The group’s repertoire has evolved to become one of the most diverse and compelling imaginable. The King’s Singers have commissioned over 200 works, including landmark pieces from leading contemporary composers including Luciano Berio, György Ligeti, Sir James MacMillan, Krzysztof Penderecki, Toru Takemitsu, Sir John Tavener, Gabriela Lena Frank and Eric Whitacre. They have also commissioned arrangements of everything from jazz standards to pop chart hits, explored medieval motets and Renaissance madrigals, and encouraged young composers to write new scores.
In addition to performing to capacity audiences and creating highly regarded and much-loved recordings, The King’s Singers share their artistry through numerous workshops and masterclasses around the world.
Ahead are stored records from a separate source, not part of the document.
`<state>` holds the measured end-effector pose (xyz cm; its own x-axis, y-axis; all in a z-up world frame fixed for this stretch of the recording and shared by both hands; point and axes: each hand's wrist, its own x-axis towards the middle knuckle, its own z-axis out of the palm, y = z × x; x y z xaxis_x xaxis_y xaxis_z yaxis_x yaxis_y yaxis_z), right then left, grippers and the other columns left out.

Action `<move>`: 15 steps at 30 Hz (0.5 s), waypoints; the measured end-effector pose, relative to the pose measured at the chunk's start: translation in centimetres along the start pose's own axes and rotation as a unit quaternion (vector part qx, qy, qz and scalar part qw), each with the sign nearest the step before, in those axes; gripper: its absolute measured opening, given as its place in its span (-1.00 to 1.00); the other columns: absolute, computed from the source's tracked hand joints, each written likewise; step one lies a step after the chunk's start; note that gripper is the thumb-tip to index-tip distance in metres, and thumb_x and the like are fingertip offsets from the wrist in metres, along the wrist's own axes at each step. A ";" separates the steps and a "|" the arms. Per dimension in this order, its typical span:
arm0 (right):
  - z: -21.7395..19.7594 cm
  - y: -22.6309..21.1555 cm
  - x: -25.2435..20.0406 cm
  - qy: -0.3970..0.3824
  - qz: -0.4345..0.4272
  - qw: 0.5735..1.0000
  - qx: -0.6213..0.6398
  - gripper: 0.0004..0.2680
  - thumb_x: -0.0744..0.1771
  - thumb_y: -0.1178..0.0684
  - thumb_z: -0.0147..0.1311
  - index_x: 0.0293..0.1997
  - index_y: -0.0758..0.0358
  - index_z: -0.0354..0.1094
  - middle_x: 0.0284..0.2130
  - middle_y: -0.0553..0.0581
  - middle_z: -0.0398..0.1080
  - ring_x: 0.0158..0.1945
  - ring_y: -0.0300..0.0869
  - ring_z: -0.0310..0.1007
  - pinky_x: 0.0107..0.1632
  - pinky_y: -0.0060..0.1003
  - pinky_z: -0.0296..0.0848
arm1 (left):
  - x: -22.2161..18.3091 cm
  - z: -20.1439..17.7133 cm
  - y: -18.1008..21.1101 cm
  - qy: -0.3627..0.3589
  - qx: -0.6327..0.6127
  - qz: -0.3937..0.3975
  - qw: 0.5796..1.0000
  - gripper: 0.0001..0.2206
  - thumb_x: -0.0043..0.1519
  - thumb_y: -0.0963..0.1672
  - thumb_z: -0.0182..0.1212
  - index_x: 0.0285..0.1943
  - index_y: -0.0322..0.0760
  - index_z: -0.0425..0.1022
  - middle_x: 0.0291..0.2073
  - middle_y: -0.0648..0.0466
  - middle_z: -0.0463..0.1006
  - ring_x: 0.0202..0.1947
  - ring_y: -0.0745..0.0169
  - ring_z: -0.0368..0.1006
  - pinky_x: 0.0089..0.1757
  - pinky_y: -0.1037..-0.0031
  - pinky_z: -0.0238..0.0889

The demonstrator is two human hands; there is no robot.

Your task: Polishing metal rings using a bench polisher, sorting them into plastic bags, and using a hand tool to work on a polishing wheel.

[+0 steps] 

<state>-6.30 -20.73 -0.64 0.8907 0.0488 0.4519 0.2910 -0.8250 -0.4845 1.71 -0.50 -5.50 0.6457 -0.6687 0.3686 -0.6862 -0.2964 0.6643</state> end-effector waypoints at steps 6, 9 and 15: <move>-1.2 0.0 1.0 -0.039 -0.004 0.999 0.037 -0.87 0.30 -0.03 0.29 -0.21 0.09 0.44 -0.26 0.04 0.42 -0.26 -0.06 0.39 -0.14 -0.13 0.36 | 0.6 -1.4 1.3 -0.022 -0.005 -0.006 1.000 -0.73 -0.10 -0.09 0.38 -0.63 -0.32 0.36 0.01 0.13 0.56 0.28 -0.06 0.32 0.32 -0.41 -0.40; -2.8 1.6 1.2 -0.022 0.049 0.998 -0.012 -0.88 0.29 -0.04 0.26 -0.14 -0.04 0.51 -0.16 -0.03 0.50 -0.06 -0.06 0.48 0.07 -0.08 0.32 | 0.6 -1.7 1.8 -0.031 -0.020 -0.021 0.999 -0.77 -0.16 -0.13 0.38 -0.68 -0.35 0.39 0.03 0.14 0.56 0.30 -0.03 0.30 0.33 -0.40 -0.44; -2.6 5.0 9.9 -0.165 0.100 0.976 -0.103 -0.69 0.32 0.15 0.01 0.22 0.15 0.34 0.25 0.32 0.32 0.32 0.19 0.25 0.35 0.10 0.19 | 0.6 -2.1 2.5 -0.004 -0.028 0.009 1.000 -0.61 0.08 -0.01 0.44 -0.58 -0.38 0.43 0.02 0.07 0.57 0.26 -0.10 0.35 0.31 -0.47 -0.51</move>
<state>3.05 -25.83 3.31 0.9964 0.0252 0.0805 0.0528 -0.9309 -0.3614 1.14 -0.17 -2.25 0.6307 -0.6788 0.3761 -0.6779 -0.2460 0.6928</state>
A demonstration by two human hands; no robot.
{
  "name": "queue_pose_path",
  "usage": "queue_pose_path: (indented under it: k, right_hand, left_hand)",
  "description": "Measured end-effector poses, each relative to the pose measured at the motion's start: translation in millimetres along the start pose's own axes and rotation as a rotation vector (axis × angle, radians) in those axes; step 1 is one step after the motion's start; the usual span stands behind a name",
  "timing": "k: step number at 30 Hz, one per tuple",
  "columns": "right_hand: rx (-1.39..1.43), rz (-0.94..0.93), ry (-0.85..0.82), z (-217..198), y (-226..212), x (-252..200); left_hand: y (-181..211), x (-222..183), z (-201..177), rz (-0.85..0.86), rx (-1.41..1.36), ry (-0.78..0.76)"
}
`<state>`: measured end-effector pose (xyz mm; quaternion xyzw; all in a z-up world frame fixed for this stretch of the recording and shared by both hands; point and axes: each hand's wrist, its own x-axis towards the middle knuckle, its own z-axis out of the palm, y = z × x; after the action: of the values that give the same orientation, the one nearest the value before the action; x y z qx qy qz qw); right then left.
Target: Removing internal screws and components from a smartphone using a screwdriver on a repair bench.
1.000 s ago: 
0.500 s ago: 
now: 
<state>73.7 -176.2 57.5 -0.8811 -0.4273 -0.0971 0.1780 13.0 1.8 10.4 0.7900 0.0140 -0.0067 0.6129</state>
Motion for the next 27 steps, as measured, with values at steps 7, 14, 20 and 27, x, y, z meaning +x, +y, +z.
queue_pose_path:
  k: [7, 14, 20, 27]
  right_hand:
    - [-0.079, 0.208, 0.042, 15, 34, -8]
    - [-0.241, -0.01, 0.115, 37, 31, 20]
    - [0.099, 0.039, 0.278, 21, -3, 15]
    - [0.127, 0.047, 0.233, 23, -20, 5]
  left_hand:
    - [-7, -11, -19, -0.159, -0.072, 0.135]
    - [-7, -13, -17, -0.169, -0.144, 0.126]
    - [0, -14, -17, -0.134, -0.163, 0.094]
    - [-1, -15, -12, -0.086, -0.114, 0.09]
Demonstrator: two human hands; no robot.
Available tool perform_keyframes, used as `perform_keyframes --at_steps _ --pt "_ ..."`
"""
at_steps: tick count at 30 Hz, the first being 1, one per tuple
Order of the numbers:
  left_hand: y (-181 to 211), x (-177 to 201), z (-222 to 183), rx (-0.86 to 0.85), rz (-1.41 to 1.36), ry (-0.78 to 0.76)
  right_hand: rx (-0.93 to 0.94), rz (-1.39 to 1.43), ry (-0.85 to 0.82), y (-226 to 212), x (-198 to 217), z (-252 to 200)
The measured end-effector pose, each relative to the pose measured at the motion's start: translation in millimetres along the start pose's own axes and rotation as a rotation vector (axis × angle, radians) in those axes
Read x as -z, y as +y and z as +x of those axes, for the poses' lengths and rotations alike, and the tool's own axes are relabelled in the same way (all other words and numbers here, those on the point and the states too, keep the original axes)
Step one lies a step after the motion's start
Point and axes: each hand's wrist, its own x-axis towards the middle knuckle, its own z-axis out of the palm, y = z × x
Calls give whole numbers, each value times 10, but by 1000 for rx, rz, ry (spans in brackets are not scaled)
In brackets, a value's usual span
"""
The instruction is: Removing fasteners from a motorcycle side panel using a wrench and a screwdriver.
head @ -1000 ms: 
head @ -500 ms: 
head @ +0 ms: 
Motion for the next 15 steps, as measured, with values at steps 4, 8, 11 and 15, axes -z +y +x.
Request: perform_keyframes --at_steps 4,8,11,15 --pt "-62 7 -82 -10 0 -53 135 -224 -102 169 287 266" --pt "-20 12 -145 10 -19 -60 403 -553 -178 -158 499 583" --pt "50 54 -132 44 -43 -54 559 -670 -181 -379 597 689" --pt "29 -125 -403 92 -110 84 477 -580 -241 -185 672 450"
In June 2017, the group will host their inaugural U.S. Summer School at DePauw University, Indiana and in July 2017 will return for their 3rd U.K. Summer School at Royal Holloway (part of the University of London) where they are also Ensemble in Residence. Among the work supported by The King’s Singers Foundation, A Carol for Christmas is a composition competition that seeks to encourage young and up-coming composers, giving the winners the chance for their piece to be performed in King’s College Chapel (Cambridge, UK).
Double Grammy® award-winning artists, the group were honoured in 2009 for their Signum Classics release, Simple Gifts, and again in 2012 for their contribution to Eric Whitacre’s Light and Gold album on Universal/Decca. Recently voted into Gramophone Hall of Fame, rave reviews and repeated sell-out concerts confirm that The King’s Singers remain one of the world’s finest vocal ensembles.